A relativistic jetted outburst from a massive black hole fed by a tidally disrupted star

Abstract: While gas accretion onto some massive black holes (MBHs) at the centers of galaxies actively powers luminous emission, the vast majority of MBHs are considered dormant. Occasionally, a star passing too near a MBH is torn apart by gravitational forces, leading to a bright panchromatic tidal disruption flare (TDF). While the high-energy transient Swift J164449.3+573451 ("Sw 1644+57") initially displayed none of the theoretically anticipated (nor previously observed) TDF characteristics, we show that the observations (Levan et al. 2011) suggest a sudden accretion event onto a central MBH of mass ~10^6-10^7 solar masses. We find evidence for a mildly relativistic outflow, jet collimation, and a spectrum characterized by synchrotron and inverse Compton processes; this leads to a natural analogy of Sw 1644+57 with a smaller-scale blazar. The phenomenologically novel Sw 1644+57 thus connects the study of TDFs and active galaxies, opening a new vista on disk-jet interactions in BHs and magnetic field generation and transport in accretion systems.

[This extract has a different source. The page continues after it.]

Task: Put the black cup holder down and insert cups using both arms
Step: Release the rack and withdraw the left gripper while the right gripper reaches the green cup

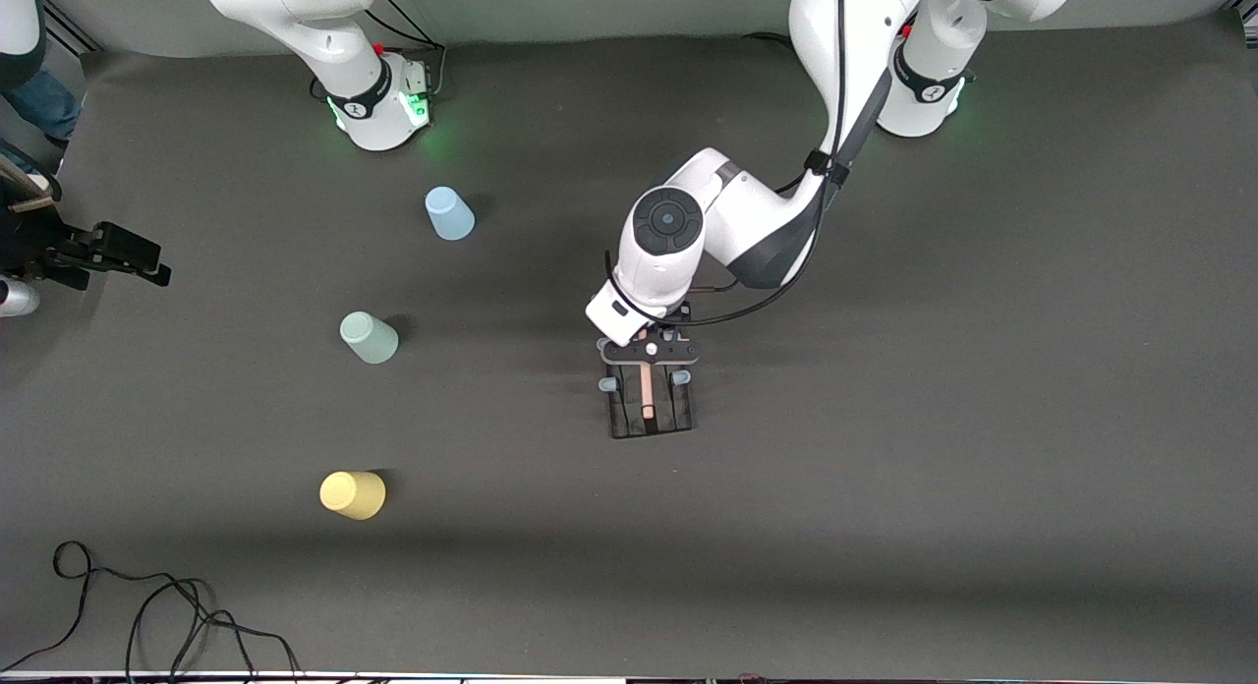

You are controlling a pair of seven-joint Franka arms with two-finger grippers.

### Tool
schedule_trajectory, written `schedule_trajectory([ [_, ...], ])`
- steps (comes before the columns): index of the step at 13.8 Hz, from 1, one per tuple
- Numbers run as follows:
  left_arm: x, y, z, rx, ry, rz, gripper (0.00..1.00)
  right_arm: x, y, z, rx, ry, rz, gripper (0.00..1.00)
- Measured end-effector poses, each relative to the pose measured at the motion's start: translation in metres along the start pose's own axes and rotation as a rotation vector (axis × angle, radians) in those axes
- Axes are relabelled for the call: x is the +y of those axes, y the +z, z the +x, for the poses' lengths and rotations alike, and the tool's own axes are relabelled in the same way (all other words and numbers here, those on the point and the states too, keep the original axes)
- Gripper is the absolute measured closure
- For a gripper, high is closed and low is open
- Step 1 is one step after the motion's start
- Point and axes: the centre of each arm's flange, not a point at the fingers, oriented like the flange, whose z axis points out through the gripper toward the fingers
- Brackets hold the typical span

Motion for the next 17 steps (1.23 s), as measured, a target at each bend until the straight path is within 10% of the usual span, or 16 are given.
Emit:
schedule_trajectory([
  [8,0.001,-0.048,0.017,0.008,-0.017,-0.006,0.02,-0.047,0.043,-0.018,0.015,-0.053,0.004,0.0],
  [17,-0.21,-0.265,0.093,0.025,-0.111,0.002,0.0,-0.063,0.249,-0.061,0.101,-0.086,0.006,0.0],
])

• The paper reveals that the tidal disruption of a star triggers a relativistic jet in a massive black hole, as evidenced by Sw 1644+57's variable, high-energy emission.
• The paper employs combined observational data and theoretical modeling to link jet collimation with accretion near the Eddington limit.
• The paper suggests that future radio surveys targeting off-axis events could confirm tidal disruption occurrences and refine jet formation models.

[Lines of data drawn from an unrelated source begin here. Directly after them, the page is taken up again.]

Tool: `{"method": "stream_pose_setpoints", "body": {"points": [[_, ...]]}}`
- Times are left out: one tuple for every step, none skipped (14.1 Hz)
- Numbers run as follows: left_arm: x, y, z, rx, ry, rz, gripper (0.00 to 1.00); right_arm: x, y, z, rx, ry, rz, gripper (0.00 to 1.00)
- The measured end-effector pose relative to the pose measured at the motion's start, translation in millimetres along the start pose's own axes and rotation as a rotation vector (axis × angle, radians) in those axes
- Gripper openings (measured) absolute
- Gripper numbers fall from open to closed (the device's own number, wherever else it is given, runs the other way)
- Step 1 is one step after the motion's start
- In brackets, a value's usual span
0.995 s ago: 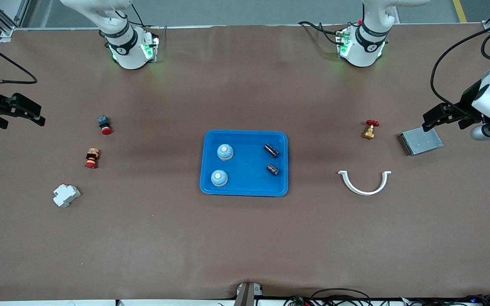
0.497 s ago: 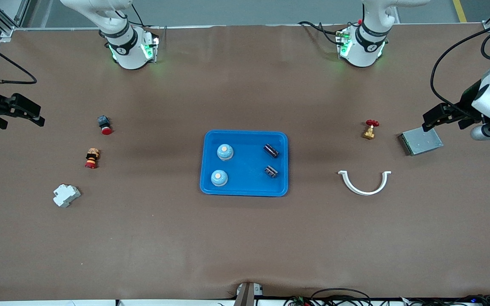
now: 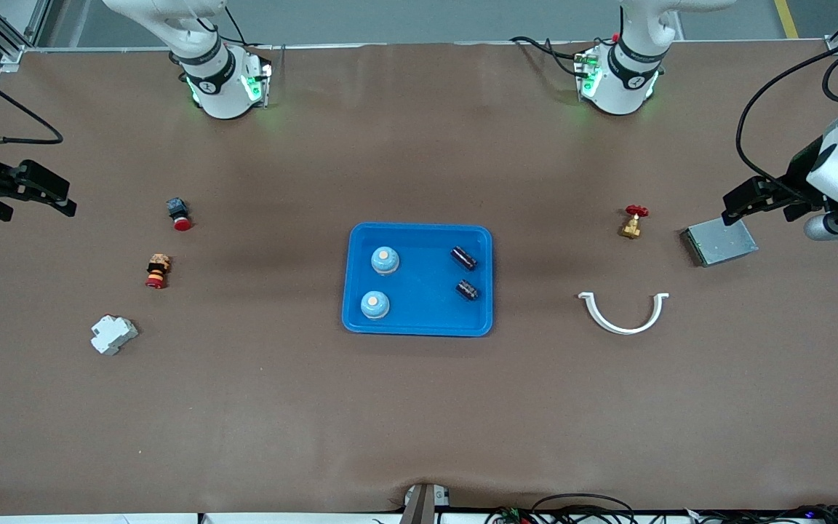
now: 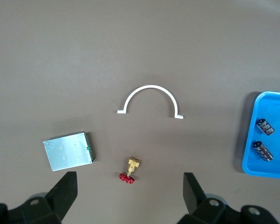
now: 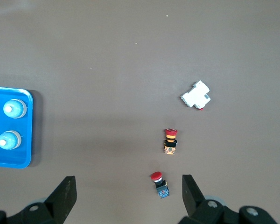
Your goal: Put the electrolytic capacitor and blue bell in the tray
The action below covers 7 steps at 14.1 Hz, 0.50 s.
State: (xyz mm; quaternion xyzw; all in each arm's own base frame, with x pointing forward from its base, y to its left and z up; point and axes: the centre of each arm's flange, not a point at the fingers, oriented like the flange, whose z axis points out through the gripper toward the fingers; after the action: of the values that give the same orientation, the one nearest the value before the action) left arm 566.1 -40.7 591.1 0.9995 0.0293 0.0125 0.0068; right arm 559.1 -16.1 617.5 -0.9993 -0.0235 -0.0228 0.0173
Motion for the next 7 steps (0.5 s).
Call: {"method": "stream_pose_setpoints", "body": {"points": [[0,2,-5,-0.001,0.010,0.004,1.00,0,1,0,0.000,0.000,0.001,1.00],[1,5,-12,-0.003,0.024,0.008,1.00,0,1,0,0.000,0.000,0.002,1.00],[1,7,-18,-0.005,0.036,0.012,1.00,0,1,0,0.000,0.000,0.002,1.00],[1,10,-23,-0.007,0.046,0.017,1.00,0,1,0,0.000,0.000,0.002,1.00],[1,14,-28,-0.009,0.056,0.025,1.00,0,1,0,0.000,0.000,0.001,1.00],[1,19,-34,-0.011,0.069,0.034,1.00,0,1,0,0.000,0.000,0.001,1.00],[0,24,-41,-0.013,0.079,0.043,1.00,0,1,0,0.000,0.000,0.001,1.00]]}}
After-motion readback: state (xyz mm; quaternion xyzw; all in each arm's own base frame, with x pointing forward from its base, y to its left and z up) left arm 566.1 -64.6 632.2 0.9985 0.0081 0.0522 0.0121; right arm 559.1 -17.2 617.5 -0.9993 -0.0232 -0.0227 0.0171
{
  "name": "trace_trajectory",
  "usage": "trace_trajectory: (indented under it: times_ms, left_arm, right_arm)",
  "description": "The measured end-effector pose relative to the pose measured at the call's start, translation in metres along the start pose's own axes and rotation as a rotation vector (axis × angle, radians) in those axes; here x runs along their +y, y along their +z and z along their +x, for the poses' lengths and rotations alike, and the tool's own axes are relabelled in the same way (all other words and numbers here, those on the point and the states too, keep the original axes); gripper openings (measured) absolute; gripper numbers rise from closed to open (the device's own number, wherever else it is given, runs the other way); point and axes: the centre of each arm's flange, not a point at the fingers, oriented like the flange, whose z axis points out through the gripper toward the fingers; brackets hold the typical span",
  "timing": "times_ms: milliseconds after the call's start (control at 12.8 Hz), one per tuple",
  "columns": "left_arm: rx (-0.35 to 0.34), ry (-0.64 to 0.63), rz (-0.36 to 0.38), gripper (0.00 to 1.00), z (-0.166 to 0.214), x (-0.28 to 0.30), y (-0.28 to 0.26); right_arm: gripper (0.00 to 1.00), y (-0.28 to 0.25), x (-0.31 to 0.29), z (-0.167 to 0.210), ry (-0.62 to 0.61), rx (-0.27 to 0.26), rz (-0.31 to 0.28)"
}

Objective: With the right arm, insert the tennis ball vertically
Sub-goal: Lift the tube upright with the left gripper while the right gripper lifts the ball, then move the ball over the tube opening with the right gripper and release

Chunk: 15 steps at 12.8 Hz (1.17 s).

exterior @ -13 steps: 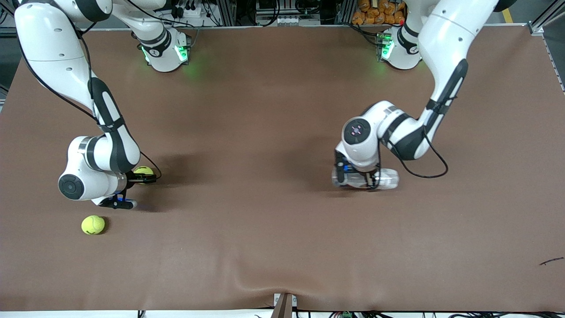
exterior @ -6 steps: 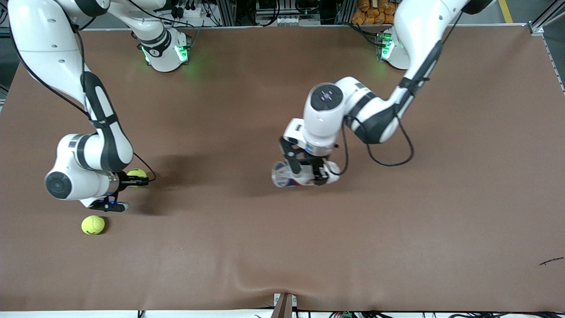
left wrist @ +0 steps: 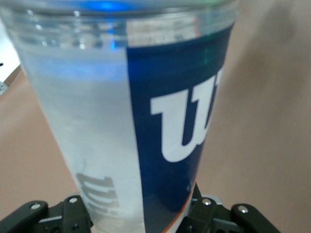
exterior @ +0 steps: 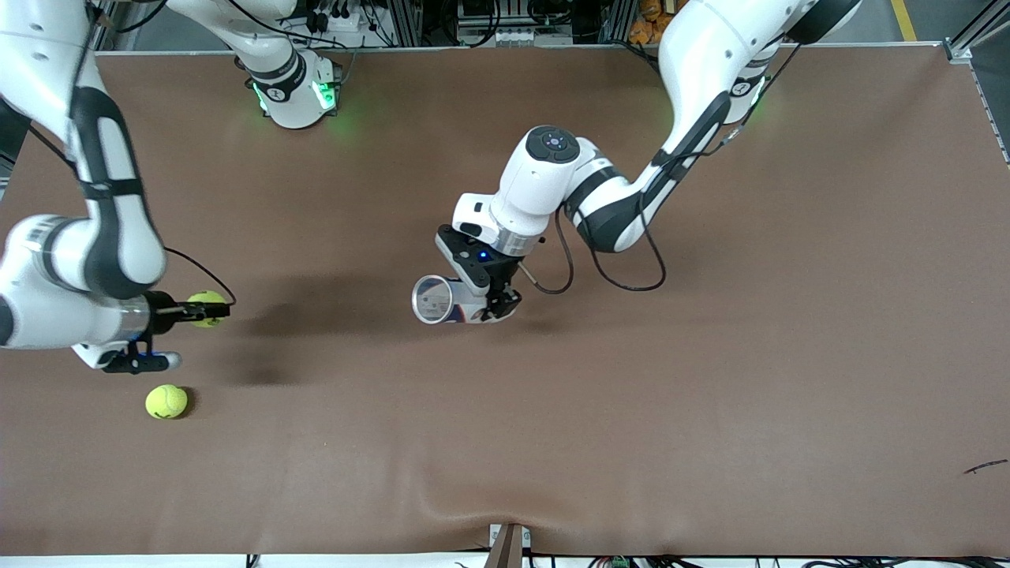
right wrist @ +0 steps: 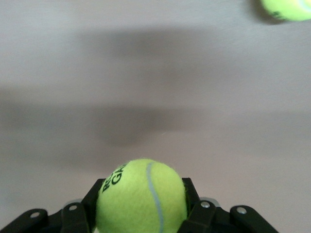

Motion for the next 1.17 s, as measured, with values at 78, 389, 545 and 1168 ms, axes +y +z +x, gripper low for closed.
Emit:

Analysis of Relativistic Jetted Outbursts from Tidal Disruption Events in Massive Black Holes

This study presents an empirical and theoretical exploration of a relativistic jetted outburst originating from a massive black hole (MBH), triggered by the tidal disruption of a nearby star. The focal point of the investigation is the event designated Sw 1644+57, observed as an atypical high-energy transient, diverging from conventional characteristics associated with tidal disruption flares (TDFs).

Observational Basis

Sw 1644+57 was initially catalogued as a long-duration gamma-ray burst (GRB 110328A) but was later identified as divergent due to its extended and variable X-ray afterglow. The transient's positional overlap with the central region of its host galaxy intimates a connection to an accreting MBH. The investigators associate this event with a scenario similar to a blazar, noting the spectral properties characterized by synchrotron and inverse Compton processes.

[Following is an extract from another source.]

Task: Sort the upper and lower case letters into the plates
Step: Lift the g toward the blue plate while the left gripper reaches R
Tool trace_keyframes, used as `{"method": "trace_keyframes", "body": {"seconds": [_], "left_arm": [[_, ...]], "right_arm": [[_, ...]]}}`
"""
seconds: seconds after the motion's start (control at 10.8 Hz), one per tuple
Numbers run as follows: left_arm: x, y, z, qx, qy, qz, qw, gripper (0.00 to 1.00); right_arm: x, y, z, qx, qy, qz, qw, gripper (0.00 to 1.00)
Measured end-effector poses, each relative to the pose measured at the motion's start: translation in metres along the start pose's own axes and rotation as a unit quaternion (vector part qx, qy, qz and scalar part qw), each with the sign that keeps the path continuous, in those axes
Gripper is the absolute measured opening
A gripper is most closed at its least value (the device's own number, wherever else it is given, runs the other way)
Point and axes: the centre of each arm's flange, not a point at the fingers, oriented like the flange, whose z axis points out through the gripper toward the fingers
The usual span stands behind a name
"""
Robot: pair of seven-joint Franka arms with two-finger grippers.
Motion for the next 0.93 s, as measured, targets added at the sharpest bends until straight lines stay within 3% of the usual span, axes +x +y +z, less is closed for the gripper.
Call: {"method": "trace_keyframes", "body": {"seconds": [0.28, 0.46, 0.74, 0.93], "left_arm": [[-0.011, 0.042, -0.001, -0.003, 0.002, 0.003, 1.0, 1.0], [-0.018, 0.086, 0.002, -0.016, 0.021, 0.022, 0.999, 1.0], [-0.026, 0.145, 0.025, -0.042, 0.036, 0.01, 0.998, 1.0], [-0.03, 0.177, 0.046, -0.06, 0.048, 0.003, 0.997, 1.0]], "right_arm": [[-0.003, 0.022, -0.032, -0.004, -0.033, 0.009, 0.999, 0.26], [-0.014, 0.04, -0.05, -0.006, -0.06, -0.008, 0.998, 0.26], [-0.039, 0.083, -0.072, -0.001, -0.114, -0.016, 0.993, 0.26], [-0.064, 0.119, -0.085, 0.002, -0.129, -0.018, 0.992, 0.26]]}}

Accretion Dynamics and Jet Formation

The paper posits that the observed phenomena arise from sudden accretion onto an MBH with a mass estimated between $10^6$ and $10^7$ solar masses. The evidence for a relativistic jet includes the high-energy spectrum and rapid luminosity variations, akin to blazars. The data indicate jet collimation and suggest that the MBH operates near the Eddington limit while exhibiting relativistically beamed emission.

Theoretical Context

The work extends the understanding of TDFs by considering them in the domain of active galactic processes typically reserved for AGNs and blazars. The jet launch mechanisms and relativistic flow dynamics underscore the intricate interaction between disrupted stellar material and the MBH. The upper constraints on the MBH mass align with dynamics that enable the star's tidal disruption beyond the event horizon.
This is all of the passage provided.